For ten years Martin Horrox lived in Helland, largely unseen and unknown. Then he said he would help the bells appeal, and suddenly his name was everywhere – always attached to a request for other people’s money.  As he prepares now to return to the dampness and obscurity at the bottom of the hill, we asked him to write some valedictory words.

Bog.  Bog.  Bog.  Bongggg.

Those are the sounds of four demonstration bells being struck with a hammer at the Loughborough bell foundry of John Taylor & Co.

You can make a bell out of any metal whatsoever – but if you really want it to ring, to resound with that lovely hummmm at the end of the note, you have to make it from bell-metal.  Each of the first three demonstration bells looked like a bell and felt like a bell, but only the fourth was made of bell-metal and rang like a bell.  Stray too far from the magic mix of 77% copper and 23% tin, and you get bog not bong for your buck.

Well, that’s one thing about bells I didn’t know at the start of 2020, when I first offered to help with fundraising for new bells in North Curry.  Here’s another: most people, including me, would draw bells as they have been shown on every Christmas card ever printed – with the open end (to use the technical jargon) downwards. The rest of Europe may toll or chime that way, but in English change-ringing the bells turn full-circle and ring when they face up.  It’s a common misperception – which one TV network demonstrated to the whole nation when it broadcast the video of North Curry bells upside down.

So much for things I didn’t know (there were more, but this is not the place ... ).  What I couldn’t know, of course, at the start was whether a small village could raise a very large sum of money.  It would take a sustained effort of goodwill, time, enthusiasm and generosity from the non-churchgoing majority as well as the church community.  And all for a project that does not score highly for usefulness: why spend thousands to keep the church clock chiming, when you could buy everyone in North Curry a wristwatch for a fraction of the price?  The appeal of the Appeal, so to speak, had to be to the heart, not the head.

And that is exactly how it turned out – magnificently so.  John Major’s rose-tinted definition of Britishness famously included cricket, warm beer and dog lovers.  He should have added ‘the bells of a village church’.  Is it the sense of permanence and tradition that they embody?  The sense of belonging?  Or the feeling that if you can hear the bells you are part of a community: a human place on a human scale?  Maybe all of those and more.  A proper village should have a church, and a proper church should have bells.  What more need be said?

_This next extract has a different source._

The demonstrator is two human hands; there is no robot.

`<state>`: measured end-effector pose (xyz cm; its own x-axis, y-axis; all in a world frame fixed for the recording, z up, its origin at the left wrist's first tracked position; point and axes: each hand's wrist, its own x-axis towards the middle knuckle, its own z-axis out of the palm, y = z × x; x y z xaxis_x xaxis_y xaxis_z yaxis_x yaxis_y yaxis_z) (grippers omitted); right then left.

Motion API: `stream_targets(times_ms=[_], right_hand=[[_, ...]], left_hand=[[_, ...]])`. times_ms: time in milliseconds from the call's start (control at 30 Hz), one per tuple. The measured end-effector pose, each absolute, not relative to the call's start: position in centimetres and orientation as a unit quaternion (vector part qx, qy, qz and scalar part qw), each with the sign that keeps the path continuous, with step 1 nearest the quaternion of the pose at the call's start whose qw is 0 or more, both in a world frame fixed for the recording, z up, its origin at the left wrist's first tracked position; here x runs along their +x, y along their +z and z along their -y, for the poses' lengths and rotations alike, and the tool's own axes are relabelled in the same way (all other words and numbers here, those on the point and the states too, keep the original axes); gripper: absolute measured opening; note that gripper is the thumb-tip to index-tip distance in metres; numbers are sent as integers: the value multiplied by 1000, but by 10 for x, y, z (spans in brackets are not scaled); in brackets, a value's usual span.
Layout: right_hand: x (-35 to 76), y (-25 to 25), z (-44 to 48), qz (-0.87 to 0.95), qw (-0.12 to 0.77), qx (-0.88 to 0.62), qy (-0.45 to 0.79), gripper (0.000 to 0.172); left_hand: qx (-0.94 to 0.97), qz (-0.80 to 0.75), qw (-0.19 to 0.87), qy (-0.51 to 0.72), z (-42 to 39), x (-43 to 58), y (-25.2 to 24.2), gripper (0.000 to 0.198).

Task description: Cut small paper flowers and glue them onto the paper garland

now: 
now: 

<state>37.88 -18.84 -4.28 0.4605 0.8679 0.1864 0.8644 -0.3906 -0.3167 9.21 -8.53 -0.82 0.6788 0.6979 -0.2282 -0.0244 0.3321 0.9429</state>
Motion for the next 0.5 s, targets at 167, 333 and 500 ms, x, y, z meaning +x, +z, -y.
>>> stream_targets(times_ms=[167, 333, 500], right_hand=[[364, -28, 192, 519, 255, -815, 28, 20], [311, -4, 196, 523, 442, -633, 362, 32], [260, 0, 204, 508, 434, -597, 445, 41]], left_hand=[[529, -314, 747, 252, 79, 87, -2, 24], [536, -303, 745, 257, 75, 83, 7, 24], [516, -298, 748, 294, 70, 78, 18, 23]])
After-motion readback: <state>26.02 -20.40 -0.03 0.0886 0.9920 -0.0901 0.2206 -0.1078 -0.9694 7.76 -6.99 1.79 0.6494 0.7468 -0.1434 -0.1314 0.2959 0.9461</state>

The interest and enthusiasm were contagious.  People I didn’t know stopped me to say how much they wanted the bells back; then, as the Appeal progressed – and we could begin to think it would succeed –  how much they looked forward to having them back; and now, especially after the Coronation peal, how delighted they are to hear the bells ringing out once more.  The sound is harmonious and triumphant.

This village, and its friends from farther afield, have achieved something remarkable: not only new bells but an uplifting of the spirits that will endure for generations to come.